- Work item
Any picture in the data below should be skipped, while every line is repeated exactly.

------ Available data ------

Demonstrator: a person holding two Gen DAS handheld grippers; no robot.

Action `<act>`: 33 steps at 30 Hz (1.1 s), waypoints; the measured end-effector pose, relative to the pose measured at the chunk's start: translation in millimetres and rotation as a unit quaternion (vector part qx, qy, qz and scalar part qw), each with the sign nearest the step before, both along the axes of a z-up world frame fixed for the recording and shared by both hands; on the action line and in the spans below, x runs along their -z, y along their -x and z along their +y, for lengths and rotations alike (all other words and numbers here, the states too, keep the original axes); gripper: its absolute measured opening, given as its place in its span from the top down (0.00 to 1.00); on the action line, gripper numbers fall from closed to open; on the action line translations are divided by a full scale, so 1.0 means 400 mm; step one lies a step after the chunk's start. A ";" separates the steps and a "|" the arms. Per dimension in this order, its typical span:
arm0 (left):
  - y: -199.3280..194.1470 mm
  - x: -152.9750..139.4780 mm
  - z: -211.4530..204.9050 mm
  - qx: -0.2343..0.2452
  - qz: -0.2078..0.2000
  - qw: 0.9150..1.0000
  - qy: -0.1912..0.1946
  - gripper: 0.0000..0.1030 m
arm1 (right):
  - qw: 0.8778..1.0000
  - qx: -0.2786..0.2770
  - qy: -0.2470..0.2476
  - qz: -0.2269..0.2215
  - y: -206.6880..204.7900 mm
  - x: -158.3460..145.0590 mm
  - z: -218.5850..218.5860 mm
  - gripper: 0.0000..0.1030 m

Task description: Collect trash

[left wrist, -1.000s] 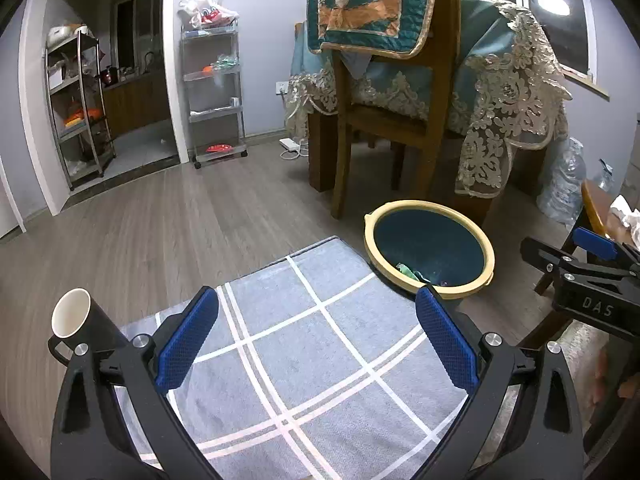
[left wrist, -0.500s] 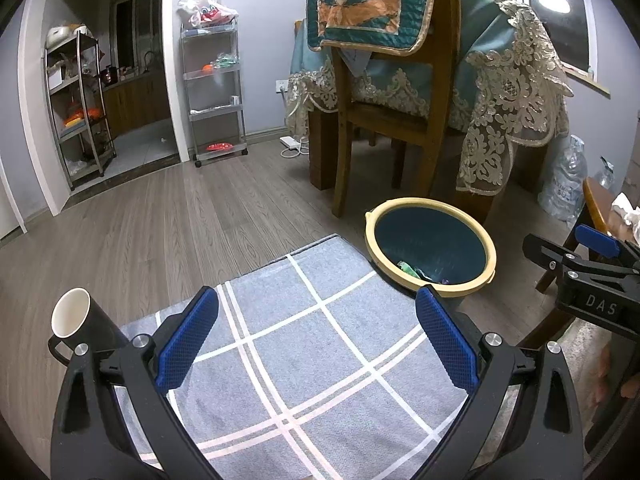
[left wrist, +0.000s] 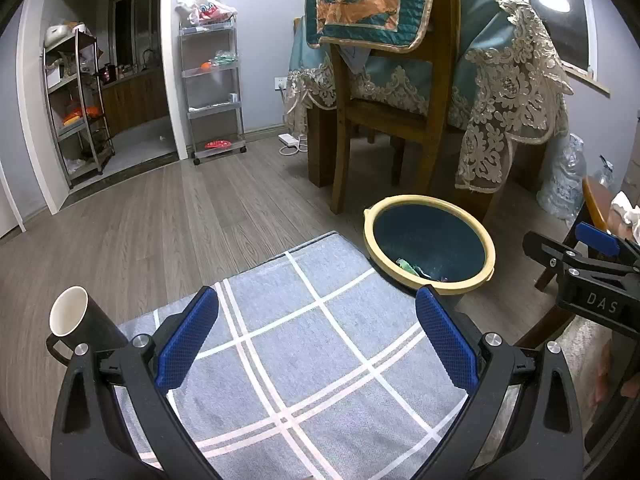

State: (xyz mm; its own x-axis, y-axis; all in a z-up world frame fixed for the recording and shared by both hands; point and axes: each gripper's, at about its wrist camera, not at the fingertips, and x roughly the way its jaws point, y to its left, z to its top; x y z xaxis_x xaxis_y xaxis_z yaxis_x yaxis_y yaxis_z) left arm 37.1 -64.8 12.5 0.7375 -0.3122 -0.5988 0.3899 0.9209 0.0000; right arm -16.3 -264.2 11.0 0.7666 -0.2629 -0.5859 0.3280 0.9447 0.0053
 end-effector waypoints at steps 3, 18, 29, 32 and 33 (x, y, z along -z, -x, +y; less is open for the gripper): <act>0.000 0.001 0.001 0.000 0.001 1.000 0.001 0.06 | 1.000 0.000 -0.001 0.000 0.000 0.000 0.000 0.05; 0.001 0.002 -0.003 -0.005 0.006 1.000 0.004 0.06 | 1.000 0.000 0.000 0.001 0.000 0.000 0.002 0.05; 0.005 0.000 -0.016 -0.004 -0.006 1.000 -0.008 0.06 | 1.000 -0.003 -0.001 0.003 -0.004 0.005 0.005 0.05; 0.002 0.004 -0.014 -0.006 -0.002 1.000 -0.012 0.06 | 1.000 -0.003 0.000 0.003 -0.004 0.005 0.004 0.05; -0.001 0.005 -0.010 -0.010 0.000 1.000 -0.012 0.06 | 1.000 -0.003 -0.001 0.003 -0.003 0.005 0.004 0.05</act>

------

- Output of the task
Demonstrator: a person holding two Gen DAS handheld grippers; no robot.

Action `<act>`: 33 steps at 30 Hz (1.1 s), waypoints; the measured end-effector pose, relative to the pose measured at the chunk's start: translation in millimetres and rotation as a unit quaternion (vector part qx, qy, qz and scalar part qw), each with the sign nearest the step before, both along the axes of a z-up world frame fixed for the recording and shared by both hands; on the action line and in the spans below, x runs along their -z, y along their -x and z along their +y, for lengths and rotations alike (all other words and numbers here, the states too, keep the original axes); gripper: its absolute measured opening, given as its place in its span from the top down (0.00 to 1.00); on the action line, gripper numbers fall from closed to open; on the action line translations are divided by a full scale, so 1.0 means 400 mm; step one lies a step after the chunk's start. A ";" separates the steps and a "|" the arms. Per dimension in this order, its typical span:
arm0 (left):
  - y: -199.3280..194.1470 mm
  - x: -152.9750..139.4780 mm
  - z: -211.4530..204.9050 mm
  - qx: -0.2343..0.2452
  - qz: -0.2078..0.2000
  - qw: 0.9150..1.0000
  - qy: -0.1912..0.1946
  - gripper: 0.0000..0.1030 m
arm1 (right):
  - qw: 0.8778..1.0000
  - qx: -0.2786..0.2770
  - qy: -0.2470..0.2476
  - qz: -0.2269..0.2215
  - y: -206.6880..204.7900 mm
  - x: -158.3460..145.0590 mm
  - z: -218.5850..218.5860 mm
  - gripper: 0.0000..0.1030 m

Task description: Collect trash

[left wrist, -1.000s] 
[left wrist, -0.500s] 
[left wrist, +0.000s] 

State: (xyz mm; its own x-axis, y-axis; all in a z-up world frame fixed for the recording and shared by both hands; point and axes: each gripper's, at about its wrist camera, not at the fingertips, and x roughly the way its jaws point, y to its left, z to its top; x y z xaxis_x xaxis_y xaxis_z yaxis_x yaxis_y yaxis_z) left arm 37.1 -64.8 12.5 0.7375 -0.3122 -0.5988 0.3899 0.9209 0.0000; right arm -16.3 -264.2 11.0 0.7666 -0.2629 -0.5859 0.3280 0.9447 0.0053
 end-effector waypoints at steps 3, 18, 29, 32 and 33 (x, y, z along -z, -x, +y; less is open for the gripper): <act>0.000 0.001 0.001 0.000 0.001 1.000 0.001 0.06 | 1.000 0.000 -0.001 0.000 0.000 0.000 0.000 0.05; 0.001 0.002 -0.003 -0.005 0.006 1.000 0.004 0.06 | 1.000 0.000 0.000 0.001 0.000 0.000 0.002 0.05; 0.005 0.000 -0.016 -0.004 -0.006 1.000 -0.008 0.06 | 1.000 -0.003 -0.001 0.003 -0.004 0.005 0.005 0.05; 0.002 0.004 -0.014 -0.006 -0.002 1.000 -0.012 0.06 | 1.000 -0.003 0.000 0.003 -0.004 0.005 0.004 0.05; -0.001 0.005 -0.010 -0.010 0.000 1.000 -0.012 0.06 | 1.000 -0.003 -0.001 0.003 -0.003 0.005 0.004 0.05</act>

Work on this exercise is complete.